Source data:
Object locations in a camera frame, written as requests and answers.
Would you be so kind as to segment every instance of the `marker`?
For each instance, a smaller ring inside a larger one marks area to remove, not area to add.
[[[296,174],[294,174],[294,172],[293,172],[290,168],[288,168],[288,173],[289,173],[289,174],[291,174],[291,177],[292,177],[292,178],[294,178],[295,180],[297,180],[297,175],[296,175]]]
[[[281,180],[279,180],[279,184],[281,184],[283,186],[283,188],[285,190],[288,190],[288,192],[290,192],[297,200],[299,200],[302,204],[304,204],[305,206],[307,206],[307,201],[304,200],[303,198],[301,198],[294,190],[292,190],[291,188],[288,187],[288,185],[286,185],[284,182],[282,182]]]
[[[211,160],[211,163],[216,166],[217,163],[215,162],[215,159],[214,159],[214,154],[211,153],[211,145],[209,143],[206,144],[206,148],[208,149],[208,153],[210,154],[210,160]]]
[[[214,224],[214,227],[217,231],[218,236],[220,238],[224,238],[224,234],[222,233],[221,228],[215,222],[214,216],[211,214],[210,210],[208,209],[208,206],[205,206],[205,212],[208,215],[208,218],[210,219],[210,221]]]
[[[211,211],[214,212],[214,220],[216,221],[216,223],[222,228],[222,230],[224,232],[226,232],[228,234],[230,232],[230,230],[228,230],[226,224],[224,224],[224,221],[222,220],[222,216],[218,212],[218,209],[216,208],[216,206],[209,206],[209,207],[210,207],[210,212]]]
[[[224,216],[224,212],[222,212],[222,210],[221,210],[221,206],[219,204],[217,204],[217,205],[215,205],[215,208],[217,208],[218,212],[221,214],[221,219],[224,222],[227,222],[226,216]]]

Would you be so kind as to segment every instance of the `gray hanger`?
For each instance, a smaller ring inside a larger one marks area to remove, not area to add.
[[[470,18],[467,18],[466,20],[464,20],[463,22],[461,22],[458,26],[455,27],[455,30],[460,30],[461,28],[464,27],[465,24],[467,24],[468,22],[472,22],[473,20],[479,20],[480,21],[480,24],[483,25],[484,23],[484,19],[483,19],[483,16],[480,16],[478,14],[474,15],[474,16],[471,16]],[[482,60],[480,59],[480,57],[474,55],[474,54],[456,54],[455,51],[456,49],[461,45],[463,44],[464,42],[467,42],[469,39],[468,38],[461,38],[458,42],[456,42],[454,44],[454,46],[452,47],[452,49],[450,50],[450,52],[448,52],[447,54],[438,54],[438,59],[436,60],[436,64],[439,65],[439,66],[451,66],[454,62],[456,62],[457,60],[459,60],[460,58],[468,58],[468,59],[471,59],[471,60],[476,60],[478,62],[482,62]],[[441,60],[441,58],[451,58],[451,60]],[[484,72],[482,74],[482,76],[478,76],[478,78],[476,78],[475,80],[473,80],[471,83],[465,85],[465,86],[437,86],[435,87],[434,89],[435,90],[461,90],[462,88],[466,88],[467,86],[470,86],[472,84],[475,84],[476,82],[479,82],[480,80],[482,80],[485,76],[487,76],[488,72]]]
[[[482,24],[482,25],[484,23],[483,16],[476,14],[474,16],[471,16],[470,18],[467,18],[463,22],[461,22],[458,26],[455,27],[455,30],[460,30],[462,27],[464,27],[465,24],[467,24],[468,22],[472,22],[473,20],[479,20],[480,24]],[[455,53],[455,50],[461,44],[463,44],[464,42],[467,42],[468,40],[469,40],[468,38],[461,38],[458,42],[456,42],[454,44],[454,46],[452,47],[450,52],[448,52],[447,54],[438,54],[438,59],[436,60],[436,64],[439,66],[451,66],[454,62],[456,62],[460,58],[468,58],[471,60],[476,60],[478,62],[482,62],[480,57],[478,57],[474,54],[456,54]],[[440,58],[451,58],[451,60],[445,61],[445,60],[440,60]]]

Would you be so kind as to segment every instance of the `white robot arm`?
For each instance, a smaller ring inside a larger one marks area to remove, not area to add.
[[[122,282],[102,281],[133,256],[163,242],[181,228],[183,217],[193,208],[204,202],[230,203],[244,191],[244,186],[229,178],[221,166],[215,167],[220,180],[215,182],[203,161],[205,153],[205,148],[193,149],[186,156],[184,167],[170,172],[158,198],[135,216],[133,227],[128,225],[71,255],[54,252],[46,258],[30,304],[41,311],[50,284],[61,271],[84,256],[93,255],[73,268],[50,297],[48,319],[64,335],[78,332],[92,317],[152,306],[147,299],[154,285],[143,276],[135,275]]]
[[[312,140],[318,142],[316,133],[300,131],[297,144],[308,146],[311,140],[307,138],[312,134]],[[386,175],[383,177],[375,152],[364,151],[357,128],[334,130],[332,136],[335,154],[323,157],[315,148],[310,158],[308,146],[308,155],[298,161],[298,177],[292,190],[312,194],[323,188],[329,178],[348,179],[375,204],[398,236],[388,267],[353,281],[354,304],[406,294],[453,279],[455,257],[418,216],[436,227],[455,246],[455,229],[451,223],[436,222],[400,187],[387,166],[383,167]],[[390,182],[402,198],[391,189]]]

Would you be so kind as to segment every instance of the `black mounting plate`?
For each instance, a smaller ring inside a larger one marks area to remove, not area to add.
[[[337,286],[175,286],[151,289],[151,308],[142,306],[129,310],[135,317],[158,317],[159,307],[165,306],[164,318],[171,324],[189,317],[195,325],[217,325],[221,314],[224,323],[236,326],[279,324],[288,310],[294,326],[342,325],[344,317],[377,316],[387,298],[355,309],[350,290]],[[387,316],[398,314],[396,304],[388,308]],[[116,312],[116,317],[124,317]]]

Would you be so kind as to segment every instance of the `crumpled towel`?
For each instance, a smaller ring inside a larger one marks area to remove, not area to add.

Exercise directions: Show all lines above that contain "Would".

Your response:
Would you be so kind as to segment every instance of the `marker`?
Would you be so kind as to segment every instance of the `gray hanger`?
Would you be so kind as to segment every instance of the `white robot arm`?
Would you be so kind as to segment every instance of the `black mounting plate`?
Would you be so kind as to segment every instance of the `crumpled towel`?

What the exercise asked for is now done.